** Problem details **
Nothing but the records, repeated exactly, should form the response.

** Recorded information **
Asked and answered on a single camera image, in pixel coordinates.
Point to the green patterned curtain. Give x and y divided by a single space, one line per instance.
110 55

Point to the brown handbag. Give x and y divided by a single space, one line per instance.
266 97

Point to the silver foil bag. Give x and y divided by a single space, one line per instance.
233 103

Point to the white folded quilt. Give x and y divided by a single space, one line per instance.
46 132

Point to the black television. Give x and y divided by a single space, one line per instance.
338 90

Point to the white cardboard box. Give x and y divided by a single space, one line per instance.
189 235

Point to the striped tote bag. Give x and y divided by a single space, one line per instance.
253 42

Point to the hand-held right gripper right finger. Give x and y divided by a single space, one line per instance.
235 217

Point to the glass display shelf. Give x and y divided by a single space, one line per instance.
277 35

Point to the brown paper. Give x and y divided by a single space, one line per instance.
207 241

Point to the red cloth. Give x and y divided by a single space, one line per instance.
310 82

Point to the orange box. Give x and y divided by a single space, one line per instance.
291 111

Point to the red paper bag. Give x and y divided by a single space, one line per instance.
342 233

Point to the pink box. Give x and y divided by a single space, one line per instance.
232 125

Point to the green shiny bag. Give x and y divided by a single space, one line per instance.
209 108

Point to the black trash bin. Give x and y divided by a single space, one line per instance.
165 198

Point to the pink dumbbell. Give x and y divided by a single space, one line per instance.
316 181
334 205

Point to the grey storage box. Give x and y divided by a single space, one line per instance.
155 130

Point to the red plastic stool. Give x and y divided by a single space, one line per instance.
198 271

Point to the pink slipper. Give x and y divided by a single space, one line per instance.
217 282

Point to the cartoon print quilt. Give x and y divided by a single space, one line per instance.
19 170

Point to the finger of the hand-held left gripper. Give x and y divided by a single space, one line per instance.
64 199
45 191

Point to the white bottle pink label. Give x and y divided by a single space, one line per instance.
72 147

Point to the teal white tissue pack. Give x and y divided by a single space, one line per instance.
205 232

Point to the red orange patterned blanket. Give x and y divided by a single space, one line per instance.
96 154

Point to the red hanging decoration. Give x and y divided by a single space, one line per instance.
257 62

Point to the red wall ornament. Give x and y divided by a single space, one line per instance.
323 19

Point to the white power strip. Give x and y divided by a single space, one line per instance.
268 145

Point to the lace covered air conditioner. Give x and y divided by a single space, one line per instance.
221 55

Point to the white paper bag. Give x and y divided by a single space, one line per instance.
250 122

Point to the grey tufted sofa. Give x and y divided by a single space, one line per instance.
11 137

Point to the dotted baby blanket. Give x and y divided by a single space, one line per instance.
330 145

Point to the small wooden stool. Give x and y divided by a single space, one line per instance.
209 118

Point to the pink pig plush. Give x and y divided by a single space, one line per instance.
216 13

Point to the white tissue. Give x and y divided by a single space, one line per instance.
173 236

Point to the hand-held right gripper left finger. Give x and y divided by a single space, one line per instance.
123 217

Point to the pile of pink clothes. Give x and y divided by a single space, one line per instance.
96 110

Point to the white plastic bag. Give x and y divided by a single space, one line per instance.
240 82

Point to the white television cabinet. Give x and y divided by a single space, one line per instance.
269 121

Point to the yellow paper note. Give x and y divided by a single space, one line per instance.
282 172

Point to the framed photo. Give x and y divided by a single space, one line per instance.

** Written answer **
Asked and answered on a single camera image, in pixel coordinates.
Point to the green patterned curtain. Give x and y divided by a single space, one line per instance.
110 55

Point to the brown handbag. Give x and y divided by a single space, one line per instance.
266 97

Point to the silver foil bag. Give x and y divided by a single space, one line per instance.
233 103

Point to the white folded quilt. Give x and y divided by a single space, one line per instance.
46 132

Point to the black television. Give x and y divided by a single space, one line per instance.
338 90

Point to the white cardboard box. Give x and y divided by a single space, one line per instance.
189 235

Point to the striped tote bag. Give x and y divided by a single space, one line per instance.
253 42

Point to the hand-held right gripper right finger. Give x and y divided by a single space, one line per instance.
235 217

Point to the glass display shelf. Give x and y divided by a single space, one line per instance.
277 35

Point to the brown paper. Give x and y divided by a single space, one line per instance.
207 241

Point to the red cloth. Give x and y divided by a single space, one line per instance.
310 82

Point to the orange box. Give x and y divided by a single space, one line per instance.
291 111

Point to the red paper bag. Give x and y divided by a single space, one line per instance.
342 233

Point to the pink box. Give x and y divided by a single space, one line per instance.
232 125

Point to the green shiny bag. Give x and y divided by a single space, one line per instance.
209 108

Point to the black trash bin. Give x and y divided by a single space, one line per instance.
165 198

Point to the pink dumbbell. Give x and y divided by a single space, one line per instance.
316 181
334 205

Point to the grey storage box. Give x and y divided by a single space, one line per instance.
155 130

Point to the red plastic stool. Give x and y divided by a single space, one line per instance.
198 271

Point to the pink slipper. Give x and y divided by a single space, one line per instance.
217 282

Point to the cartoon print quilt. Give x and y divided by a single space, one line per instance.
19 170

Point to the finger of the hand-held left gripper. Give x and y divided by a single space, one line per instance.
64 199
45 191

Point to the white bottle pink label. Give x and y divided by a single space, one line per instance.
72 147

Point to the teal white tissue pack. Give x and y divided by a single space, one line per instance.
205 232

Point to the red orange patterned blanket. Give x and y divided by a single space, one line per instance.
96 154

Point to the red hanging decoration. Give x and y divided by a single space, one line per instance.
257 62

Point to the red wall ornament. Give x and y divided by a single space, one line per instance.
323 19

Point to the white power strip. Give x and y divided by a single space, one line per instance.
268 145

Point to the lace covered air conditioner. Give x and y divided by a single space, one line per instance.
221 55

Point to the white paper bag. Give x and y divided by a single space, one line per instance.
250 122

Point to the grey tufted sofa. Give x and y divided by a single space, one line per instance.
11 137

Point to the dotted baby blanket. Give x and y divided by a single space, one line per instance.
330 145

Point to the small wooden stool. Give x and y divided by a single space, one line per instance.
209 118

Point to the pink pig plush. Give x and y divided by a single space, one line per instance.
216 13

Point to the white tissue. Give x and y divided by a single space, one line per instance.
173 236

Point to the hand-held right gripper left finger. Give x and y divided by a single space, one line per instance.
123 217

Point to the pile of pink clothes. Give x and y divided by a single space, one line per instance.
96 110

Point to the white plastic bag. Give x and y divided by a single space, one line per instance.
240 82

Point to the white television cabinet. Give x and y divided by a single space, one line per instance.
269 121

Point to the yellow paper note. Give x and y divided by a single space, one line per instance.
282 172

Point to the framed photo. Give x and y divided by a single space, one line per instance.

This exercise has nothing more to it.